'Gunther' does well for Nel
Andre Nel told Sky Sports that all the talk about his alter ego had allowed him to concentrate on his bowling at Edgbaston.
Last Updated: 30/07/08 10:08pm
Andre Nel told Sky Sports that all the press talk surrounding his alter ego before the third Test had allowed him to focus on his bowling.
The seamer made the most of his chance in South Africa's side due to an injury to Dale Steyn with 3-47 on day one against England at Edgbaston.
Known for having an aggressive streak, Nel's on-field personality was given the nickname "Gunther" by former team-mate Shaun Pollock.
However, it was the 31-year-old's efforts with the ball, rather than his behaviour in the middle, that was the feature of the opening day as the tourists took control.
"It's a bit of fun," he said about his second personality. "The boys gave me the nickname and the press have hyped it up a bit.
"I don't have to say as much now, it's been said already.
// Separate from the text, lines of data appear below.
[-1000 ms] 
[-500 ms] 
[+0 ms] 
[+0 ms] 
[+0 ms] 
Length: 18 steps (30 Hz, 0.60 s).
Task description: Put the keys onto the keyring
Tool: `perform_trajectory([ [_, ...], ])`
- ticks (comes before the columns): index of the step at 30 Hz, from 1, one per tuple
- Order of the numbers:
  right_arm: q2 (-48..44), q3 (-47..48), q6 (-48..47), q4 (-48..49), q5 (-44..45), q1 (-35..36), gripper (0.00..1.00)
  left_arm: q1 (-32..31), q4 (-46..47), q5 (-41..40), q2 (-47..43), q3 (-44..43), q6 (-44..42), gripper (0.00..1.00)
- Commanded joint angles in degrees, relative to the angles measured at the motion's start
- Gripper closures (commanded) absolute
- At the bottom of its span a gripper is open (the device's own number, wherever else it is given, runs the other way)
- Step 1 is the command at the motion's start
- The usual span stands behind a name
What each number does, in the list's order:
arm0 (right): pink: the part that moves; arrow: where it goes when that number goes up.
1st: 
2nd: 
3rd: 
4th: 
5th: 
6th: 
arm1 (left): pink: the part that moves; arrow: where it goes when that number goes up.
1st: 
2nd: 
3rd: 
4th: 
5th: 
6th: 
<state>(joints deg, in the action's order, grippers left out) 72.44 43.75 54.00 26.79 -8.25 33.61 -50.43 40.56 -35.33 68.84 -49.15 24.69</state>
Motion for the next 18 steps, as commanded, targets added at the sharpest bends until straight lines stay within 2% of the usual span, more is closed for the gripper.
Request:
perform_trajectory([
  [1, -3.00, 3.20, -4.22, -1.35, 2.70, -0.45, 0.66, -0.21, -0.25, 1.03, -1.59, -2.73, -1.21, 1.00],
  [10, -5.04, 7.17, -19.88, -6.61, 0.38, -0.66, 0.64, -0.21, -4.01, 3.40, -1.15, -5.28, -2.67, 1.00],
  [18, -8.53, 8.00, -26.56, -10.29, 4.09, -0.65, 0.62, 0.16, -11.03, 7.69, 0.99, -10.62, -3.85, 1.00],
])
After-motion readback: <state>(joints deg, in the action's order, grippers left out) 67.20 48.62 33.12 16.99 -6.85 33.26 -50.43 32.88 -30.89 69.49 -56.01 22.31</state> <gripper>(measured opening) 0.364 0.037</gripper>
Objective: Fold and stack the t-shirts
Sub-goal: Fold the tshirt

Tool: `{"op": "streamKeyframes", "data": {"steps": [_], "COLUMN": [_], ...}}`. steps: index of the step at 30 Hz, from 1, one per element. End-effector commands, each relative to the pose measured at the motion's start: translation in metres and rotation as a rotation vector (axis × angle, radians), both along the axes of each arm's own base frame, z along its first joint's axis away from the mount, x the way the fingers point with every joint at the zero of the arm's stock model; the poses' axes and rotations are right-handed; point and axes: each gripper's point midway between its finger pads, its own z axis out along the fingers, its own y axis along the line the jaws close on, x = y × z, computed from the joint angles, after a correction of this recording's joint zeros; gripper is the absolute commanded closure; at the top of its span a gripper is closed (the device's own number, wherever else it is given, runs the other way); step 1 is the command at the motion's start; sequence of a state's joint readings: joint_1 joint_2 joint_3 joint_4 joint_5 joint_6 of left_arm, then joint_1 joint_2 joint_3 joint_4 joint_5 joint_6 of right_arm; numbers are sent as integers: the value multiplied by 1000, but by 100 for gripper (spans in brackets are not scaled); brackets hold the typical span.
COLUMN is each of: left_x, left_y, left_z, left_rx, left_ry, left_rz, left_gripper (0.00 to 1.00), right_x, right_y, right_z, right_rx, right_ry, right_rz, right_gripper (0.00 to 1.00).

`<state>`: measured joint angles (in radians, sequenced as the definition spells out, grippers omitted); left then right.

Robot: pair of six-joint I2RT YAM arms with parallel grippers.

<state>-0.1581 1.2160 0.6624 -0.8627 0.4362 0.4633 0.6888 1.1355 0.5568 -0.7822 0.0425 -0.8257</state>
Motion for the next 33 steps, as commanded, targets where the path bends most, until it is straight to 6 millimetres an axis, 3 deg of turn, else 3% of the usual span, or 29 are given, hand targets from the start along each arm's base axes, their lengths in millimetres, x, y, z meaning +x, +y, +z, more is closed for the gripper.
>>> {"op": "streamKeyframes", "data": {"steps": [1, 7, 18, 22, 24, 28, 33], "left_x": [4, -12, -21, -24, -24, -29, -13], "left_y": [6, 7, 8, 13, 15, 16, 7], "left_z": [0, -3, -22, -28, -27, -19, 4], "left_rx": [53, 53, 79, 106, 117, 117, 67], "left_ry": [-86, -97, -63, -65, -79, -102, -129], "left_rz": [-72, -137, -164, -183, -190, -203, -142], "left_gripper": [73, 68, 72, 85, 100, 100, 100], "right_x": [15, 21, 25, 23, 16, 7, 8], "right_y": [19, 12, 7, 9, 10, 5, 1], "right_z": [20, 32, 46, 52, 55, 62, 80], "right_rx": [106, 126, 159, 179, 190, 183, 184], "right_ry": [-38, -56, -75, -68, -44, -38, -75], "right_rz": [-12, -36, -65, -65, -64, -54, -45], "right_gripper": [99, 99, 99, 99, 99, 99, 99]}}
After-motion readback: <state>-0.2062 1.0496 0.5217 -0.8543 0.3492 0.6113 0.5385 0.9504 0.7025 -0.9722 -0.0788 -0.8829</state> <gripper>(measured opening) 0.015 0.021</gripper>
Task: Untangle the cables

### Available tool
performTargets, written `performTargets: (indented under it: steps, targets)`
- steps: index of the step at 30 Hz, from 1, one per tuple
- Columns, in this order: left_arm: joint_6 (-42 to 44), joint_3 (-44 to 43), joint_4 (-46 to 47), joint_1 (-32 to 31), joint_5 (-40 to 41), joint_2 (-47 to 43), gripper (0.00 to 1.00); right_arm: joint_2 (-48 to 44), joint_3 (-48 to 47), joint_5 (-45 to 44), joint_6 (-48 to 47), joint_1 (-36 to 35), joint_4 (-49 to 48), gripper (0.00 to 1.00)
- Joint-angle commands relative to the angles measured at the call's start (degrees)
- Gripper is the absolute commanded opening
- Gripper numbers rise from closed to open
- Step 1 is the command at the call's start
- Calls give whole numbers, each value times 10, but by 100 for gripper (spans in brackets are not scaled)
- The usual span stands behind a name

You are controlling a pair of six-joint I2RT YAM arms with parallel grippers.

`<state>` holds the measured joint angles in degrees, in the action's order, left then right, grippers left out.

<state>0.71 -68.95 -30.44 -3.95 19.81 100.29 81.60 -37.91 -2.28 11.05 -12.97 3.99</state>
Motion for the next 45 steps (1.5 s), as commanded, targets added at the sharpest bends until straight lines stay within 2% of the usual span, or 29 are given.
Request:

I can just concentrate on my bowling.
"I've learnt to control my emotions in the last few years. It makes me a better bowler when I got fired up and get in other people faces.
"It gets my energy going and that is what I need sometimes to get going. I use it as motivation."
Nel's first wicket came in fortunate circumstances when Andrew Strauss stepped on his stumps looking to push off for a single into the leg side.
The breakthrough came at a crucial time just before lunch after England's openers had cruised along to 68 without loss.
"I was going to shout at myself for a bad ball and then I saw the stumps were down," Nel said of Strauss' dismissal. "It was a bit of luck but you take it, and that changed the game for us at that stage.
Although England's final total of 231 was below par on such a flat pitch, Nel feels there is still something in the surface for the bowlers.
He also paid credit to all-rounder Jacques Kallis after he worked hard into the wind to pick up three wickets, including the key scalp of Kevin Pietersen.
"I think it stayed slow but the ball kept on swinging all the time," he added. "It always seemed like there was something in the wicket.
"We made a decision to be consistent with our length and try and hit the deck as hard as possible. Jacques bowled an unbelievable spell into the wind for us.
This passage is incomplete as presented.